*** Opening ENTRIES SUPPLIED ***

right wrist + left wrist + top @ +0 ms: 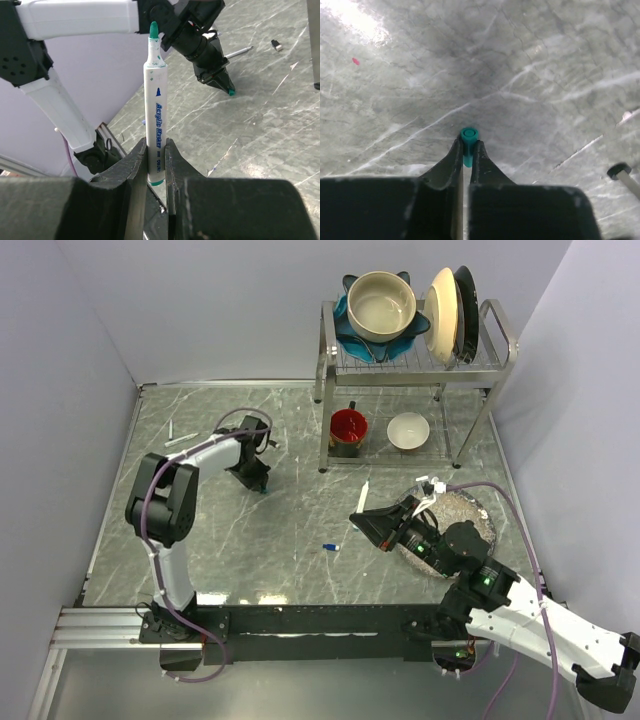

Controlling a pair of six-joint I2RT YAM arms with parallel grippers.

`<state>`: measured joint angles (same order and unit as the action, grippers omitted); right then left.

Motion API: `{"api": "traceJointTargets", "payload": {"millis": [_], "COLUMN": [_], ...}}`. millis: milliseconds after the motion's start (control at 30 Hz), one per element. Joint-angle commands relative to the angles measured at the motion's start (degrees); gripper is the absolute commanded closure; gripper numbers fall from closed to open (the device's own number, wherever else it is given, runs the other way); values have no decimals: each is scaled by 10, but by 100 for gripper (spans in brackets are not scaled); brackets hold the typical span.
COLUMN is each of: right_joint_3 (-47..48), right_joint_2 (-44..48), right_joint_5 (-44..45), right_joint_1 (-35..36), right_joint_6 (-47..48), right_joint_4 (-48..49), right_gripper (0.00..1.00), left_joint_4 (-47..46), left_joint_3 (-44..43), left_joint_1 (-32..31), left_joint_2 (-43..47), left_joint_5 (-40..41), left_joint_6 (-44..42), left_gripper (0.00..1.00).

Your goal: Insert the pens into the pen caps

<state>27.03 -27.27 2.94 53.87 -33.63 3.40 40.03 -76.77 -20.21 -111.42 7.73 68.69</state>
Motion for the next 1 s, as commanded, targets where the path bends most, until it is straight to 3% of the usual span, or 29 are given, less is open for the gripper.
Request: {"api": "traceJointTargets", "payload": {"millis": [0, 300, 500, 700, 967], "right_joint_3": [15, 3, -29, -38, -5], "right_joint_2": [-15, -52, -110, -190, -316], "right_joint_5": [-12, -46, -116, -167, -215], "right_joint_1": [0, 1, 1, 3, 5], "right_joint_6": [-11, -31, -37, -48, -52], "right_joint_4": [34, 57, 130, 220, 282], "right_gripper": [100, 100, 100, 100, 100], "left_joint_4": [-43, -54, -172, -335, -419], "left_joint_3": [74, 162, 239, 332, 377], "left_joint_1": [-9, -40, -83, -103, -113], "left_joint_2": [53, 205, 366, 515, 610], "left_joint_5": [10, 46, -31, -148, -197], "left_joint_6": [-58, -89, -157, -138, -108], "left_gripper": [99, 99, 99, 99, 99]}}
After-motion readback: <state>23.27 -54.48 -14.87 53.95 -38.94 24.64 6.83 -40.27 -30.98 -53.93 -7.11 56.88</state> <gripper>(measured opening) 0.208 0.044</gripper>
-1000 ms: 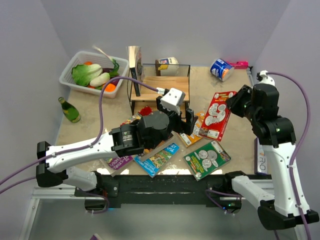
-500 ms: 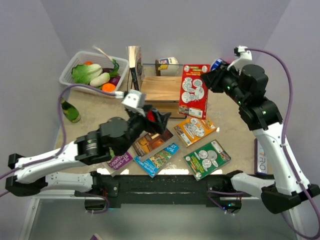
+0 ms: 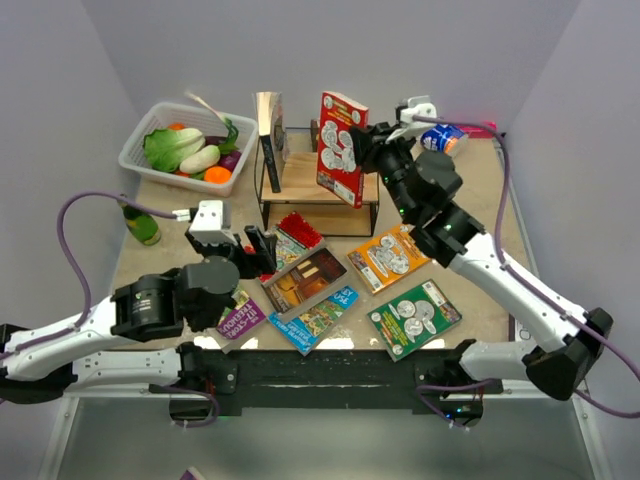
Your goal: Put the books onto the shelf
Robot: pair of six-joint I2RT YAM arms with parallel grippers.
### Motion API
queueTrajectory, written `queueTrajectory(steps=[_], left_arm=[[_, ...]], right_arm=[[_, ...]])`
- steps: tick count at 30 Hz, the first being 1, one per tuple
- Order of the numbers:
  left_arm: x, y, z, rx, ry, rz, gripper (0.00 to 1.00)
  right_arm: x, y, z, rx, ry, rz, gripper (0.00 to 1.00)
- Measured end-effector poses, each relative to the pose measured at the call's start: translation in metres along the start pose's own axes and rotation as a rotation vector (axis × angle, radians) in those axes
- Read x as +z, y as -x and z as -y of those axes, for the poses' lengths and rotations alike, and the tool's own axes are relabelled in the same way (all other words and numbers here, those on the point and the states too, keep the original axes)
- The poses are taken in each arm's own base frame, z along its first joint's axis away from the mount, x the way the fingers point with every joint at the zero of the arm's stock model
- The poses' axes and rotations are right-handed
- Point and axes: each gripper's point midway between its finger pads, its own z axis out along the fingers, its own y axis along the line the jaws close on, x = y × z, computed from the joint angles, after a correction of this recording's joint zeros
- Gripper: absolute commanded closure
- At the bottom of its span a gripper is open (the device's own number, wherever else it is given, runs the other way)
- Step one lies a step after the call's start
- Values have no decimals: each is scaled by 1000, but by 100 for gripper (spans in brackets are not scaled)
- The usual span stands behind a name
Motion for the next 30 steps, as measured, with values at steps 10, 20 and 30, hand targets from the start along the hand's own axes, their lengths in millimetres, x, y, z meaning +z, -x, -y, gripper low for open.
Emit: queueTrajectory(steps=[10, 20, 30], left_arm=[[3, -39, -44, 8, 152, -24, 18], [14, -34, -14, 25, 59, 23, 18], [28, -46, 15, 58, 6, 13, 19]], right_arm=[[31, -83, -16, -253, -170, 106, 100], [4, -23, -24, -240, -264, 316, 100], [8, -47, -11, -387, -336, 338, 100]])
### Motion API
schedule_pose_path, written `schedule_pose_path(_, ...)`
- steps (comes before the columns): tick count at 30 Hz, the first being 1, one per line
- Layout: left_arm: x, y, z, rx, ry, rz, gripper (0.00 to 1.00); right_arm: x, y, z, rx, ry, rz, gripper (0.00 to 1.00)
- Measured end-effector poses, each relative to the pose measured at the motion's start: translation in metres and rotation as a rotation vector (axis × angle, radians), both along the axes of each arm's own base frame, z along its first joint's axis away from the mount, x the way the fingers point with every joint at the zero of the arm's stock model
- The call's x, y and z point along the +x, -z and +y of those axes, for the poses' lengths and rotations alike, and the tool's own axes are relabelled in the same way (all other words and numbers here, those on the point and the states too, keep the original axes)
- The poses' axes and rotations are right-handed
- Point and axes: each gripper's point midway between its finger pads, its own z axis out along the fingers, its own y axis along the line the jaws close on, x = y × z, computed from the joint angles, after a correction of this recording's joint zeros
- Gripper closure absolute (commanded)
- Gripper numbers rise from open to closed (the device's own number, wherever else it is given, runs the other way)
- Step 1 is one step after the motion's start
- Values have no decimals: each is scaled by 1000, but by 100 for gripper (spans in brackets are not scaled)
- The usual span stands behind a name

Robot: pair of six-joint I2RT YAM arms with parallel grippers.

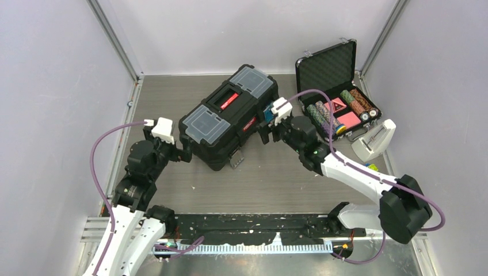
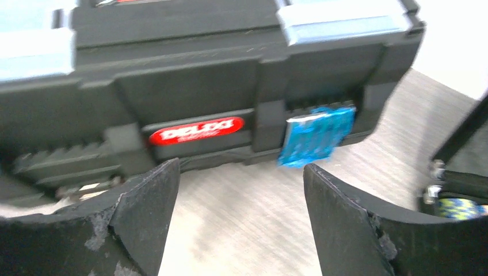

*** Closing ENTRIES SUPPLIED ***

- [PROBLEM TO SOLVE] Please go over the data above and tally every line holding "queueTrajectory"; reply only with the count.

- [EXPECTED ANSWER] 2